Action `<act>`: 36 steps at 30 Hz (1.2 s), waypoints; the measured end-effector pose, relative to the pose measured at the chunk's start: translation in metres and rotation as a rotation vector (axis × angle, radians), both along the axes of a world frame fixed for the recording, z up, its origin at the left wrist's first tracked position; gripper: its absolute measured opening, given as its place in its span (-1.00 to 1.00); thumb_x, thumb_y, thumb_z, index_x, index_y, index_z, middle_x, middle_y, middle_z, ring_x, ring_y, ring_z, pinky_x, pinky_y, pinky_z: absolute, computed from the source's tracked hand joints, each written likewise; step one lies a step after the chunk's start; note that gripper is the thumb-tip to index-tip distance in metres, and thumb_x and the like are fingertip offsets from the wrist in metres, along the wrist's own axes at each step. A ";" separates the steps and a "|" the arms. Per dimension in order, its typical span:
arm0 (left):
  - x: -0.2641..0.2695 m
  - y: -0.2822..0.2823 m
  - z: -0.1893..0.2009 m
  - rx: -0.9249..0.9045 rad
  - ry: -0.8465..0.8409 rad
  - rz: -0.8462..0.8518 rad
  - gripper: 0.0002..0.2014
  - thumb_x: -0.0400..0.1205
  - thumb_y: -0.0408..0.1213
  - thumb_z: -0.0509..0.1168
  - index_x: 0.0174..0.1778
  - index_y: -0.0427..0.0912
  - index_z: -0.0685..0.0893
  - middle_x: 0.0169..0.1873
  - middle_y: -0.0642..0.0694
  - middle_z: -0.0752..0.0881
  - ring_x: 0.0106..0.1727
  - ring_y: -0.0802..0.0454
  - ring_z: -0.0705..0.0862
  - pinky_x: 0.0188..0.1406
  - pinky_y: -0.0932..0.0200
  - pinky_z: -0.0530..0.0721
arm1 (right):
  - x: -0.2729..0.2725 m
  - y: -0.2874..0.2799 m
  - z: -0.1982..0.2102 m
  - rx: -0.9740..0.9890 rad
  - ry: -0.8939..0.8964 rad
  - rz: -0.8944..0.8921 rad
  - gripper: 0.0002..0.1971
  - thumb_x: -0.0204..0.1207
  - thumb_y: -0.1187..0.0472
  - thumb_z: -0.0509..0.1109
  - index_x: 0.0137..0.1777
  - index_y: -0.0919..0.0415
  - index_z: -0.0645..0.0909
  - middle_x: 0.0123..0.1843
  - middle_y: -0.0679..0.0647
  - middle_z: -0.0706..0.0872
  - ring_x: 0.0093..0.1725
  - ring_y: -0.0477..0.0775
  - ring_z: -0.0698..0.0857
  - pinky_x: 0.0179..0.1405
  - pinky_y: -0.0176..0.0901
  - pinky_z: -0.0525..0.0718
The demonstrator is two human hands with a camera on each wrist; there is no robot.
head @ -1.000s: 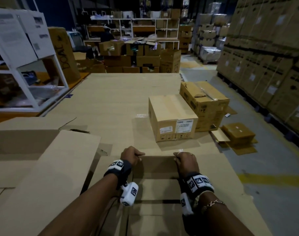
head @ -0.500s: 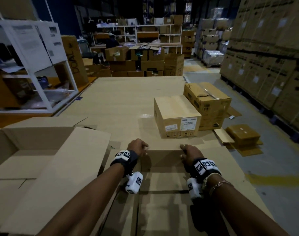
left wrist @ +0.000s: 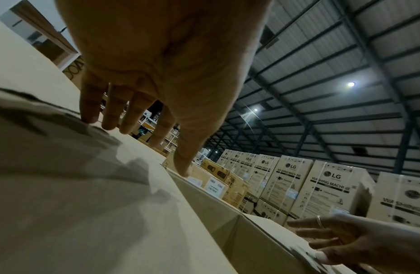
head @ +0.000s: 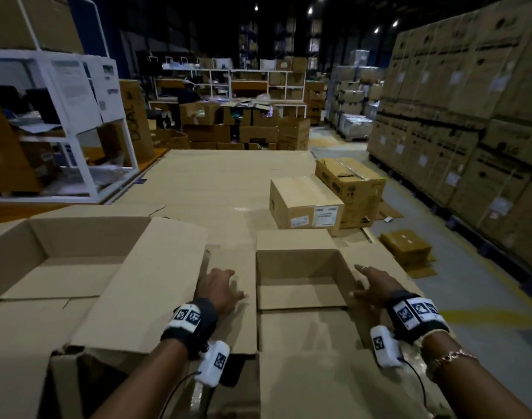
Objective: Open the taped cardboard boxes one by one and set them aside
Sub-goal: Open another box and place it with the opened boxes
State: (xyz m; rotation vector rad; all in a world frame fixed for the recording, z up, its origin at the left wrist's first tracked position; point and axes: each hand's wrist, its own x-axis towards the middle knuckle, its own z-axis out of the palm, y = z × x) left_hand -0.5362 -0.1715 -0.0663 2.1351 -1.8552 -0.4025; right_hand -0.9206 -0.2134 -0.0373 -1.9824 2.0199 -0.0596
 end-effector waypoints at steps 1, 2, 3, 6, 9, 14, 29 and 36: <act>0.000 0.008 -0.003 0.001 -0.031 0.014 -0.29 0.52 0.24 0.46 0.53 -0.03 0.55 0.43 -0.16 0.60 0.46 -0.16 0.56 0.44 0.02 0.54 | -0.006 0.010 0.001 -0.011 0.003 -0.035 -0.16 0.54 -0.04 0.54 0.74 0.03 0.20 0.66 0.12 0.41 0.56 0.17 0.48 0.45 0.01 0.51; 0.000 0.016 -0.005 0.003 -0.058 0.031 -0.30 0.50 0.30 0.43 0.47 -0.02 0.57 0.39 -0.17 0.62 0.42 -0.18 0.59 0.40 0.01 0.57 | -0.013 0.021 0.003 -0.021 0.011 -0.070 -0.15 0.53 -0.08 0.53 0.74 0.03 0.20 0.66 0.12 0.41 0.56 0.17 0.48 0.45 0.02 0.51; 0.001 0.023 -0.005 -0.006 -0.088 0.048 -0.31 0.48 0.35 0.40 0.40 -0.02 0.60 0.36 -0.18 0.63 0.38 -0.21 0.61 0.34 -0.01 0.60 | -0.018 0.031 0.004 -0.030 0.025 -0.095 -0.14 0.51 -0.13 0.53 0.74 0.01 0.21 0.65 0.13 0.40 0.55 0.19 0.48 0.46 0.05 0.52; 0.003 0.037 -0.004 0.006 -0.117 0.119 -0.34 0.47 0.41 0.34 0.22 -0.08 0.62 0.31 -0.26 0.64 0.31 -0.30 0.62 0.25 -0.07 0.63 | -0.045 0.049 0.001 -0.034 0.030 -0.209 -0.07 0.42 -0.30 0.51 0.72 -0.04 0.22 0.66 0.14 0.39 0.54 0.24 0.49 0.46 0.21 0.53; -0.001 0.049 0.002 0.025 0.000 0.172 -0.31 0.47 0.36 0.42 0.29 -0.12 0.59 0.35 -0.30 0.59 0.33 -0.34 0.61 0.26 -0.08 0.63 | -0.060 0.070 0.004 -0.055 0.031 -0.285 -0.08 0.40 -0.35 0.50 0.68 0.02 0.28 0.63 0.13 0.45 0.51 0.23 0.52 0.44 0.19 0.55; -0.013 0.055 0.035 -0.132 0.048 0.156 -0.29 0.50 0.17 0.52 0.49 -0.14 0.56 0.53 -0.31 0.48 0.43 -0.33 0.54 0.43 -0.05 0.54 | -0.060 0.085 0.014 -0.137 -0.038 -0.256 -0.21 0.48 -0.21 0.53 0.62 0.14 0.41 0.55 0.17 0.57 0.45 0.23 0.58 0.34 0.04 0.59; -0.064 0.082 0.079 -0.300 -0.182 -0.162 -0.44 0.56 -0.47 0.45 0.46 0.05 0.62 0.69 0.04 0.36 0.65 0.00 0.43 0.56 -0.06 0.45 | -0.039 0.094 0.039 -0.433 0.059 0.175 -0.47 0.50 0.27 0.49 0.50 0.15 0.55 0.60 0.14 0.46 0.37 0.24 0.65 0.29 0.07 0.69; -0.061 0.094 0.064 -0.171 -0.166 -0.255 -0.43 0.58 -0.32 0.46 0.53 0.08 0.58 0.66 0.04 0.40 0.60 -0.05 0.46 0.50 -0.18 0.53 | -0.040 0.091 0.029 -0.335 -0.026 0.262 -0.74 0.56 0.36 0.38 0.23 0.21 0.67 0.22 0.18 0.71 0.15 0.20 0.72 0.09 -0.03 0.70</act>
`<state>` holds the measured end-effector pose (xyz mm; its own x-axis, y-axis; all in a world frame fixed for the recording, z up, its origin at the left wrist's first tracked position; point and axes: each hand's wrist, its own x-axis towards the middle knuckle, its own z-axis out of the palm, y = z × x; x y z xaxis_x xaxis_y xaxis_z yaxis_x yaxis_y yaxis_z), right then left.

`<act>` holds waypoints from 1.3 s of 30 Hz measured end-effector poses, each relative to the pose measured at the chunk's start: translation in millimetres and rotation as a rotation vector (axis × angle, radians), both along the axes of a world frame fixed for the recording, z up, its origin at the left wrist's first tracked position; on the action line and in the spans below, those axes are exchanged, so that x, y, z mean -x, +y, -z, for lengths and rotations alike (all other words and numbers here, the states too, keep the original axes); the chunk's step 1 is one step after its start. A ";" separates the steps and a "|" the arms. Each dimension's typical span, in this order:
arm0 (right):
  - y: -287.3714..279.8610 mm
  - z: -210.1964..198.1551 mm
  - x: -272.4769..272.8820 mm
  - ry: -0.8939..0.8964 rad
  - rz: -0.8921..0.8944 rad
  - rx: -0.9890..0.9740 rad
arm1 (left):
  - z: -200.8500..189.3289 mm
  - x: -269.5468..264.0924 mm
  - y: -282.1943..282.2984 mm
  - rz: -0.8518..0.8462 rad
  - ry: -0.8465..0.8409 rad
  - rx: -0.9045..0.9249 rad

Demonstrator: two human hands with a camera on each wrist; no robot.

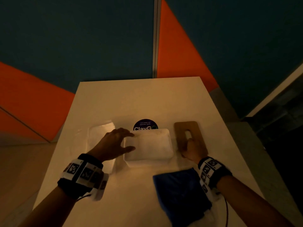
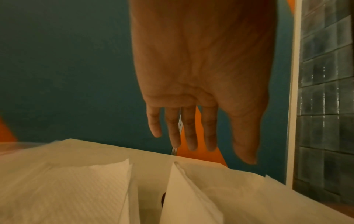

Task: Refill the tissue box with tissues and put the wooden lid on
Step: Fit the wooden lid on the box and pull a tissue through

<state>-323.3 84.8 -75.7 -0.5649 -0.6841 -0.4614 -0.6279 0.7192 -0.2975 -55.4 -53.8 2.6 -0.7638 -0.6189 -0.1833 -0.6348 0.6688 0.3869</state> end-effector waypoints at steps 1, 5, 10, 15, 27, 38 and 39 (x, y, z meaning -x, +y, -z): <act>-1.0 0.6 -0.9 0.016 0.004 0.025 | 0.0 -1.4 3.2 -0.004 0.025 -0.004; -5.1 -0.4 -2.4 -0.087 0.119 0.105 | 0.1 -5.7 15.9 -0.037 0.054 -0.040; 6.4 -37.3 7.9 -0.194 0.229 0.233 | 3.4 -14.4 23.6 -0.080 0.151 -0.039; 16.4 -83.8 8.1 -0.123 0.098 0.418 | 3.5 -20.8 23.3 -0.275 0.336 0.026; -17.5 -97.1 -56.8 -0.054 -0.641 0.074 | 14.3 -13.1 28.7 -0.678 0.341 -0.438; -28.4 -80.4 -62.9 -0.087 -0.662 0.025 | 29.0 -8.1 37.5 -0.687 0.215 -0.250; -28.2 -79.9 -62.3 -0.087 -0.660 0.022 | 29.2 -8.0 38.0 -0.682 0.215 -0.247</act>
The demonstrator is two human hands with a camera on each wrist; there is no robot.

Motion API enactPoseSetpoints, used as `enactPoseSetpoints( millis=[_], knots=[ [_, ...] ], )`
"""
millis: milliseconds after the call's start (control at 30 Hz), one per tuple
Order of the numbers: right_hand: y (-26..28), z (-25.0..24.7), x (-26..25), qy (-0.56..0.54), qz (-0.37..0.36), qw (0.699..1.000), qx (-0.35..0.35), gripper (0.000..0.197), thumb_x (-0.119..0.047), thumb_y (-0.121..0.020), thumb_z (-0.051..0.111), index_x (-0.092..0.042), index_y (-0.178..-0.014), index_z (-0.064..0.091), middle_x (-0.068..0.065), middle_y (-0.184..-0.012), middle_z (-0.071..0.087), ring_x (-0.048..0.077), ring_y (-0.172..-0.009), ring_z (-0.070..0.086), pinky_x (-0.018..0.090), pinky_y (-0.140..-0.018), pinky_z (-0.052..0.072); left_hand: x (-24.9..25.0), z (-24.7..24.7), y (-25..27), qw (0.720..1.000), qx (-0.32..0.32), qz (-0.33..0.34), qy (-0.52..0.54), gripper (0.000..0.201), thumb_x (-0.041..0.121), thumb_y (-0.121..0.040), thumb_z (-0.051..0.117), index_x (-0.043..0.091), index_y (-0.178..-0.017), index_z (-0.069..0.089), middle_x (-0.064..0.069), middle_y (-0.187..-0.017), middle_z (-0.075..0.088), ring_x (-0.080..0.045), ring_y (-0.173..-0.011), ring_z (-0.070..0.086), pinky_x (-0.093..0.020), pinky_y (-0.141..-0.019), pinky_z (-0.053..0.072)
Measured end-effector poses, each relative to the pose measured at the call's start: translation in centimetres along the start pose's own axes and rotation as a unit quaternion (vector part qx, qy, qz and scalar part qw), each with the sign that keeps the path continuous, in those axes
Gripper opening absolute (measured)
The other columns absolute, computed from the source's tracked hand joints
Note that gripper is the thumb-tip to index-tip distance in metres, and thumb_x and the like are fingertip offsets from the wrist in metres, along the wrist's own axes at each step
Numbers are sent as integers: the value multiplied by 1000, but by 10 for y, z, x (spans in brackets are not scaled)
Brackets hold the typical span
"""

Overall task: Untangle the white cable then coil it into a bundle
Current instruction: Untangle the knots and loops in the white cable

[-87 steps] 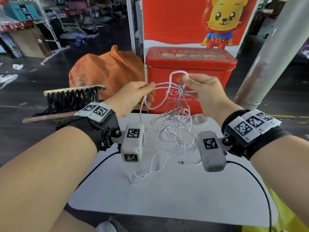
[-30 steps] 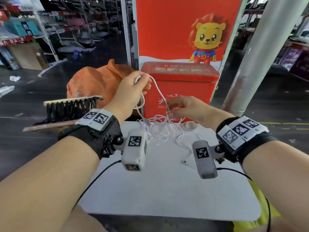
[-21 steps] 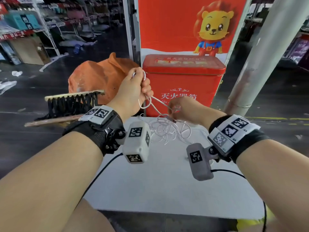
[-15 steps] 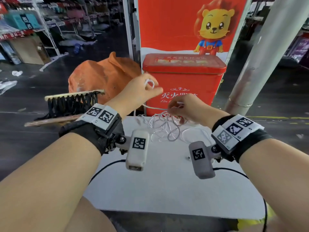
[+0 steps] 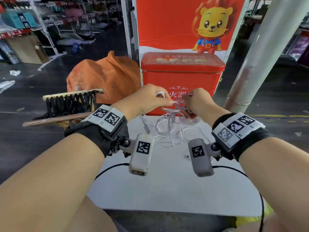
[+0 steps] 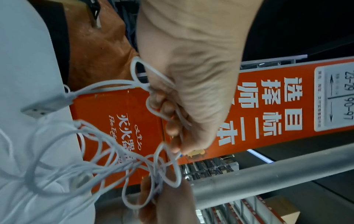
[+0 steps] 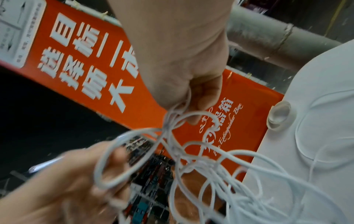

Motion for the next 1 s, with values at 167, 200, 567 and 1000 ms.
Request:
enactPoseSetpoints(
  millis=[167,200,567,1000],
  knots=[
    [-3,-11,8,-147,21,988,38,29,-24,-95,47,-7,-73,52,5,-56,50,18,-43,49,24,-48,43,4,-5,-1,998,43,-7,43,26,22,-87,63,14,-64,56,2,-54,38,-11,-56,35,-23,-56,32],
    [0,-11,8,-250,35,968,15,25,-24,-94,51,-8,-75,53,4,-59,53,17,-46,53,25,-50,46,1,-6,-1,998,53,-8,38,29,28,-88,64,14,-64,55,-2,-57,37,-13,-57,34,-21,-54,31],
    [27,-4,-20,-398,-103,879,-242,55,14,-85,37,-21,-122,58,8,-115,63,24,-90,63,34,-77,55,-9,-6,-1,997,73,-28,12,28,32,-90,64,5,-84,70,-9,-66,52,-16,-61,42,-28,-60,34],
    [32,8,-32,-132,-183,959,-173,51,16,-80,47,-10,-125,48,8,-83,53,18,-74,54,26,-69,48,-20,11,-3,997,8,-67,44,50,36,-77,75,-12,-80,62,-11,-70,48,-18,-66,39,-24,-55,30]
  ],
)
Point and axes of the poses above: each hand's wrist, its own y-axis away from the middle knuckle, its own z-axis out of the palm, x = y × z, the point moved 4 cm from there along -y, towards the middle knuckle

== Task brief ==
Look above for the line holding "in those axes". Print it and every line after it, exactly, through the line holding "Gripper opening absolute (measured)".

== Result for this task ==
Measured end-effector poses, each relative to the pose measured at the call's start: translation in centimetres along the start pose's own axes and rotation as a unit quaternion (vector part qx, qy, qz and scalar part qw), each with the sign that keeps the path continuous, in those axes
Gripper opening absolute (measured)

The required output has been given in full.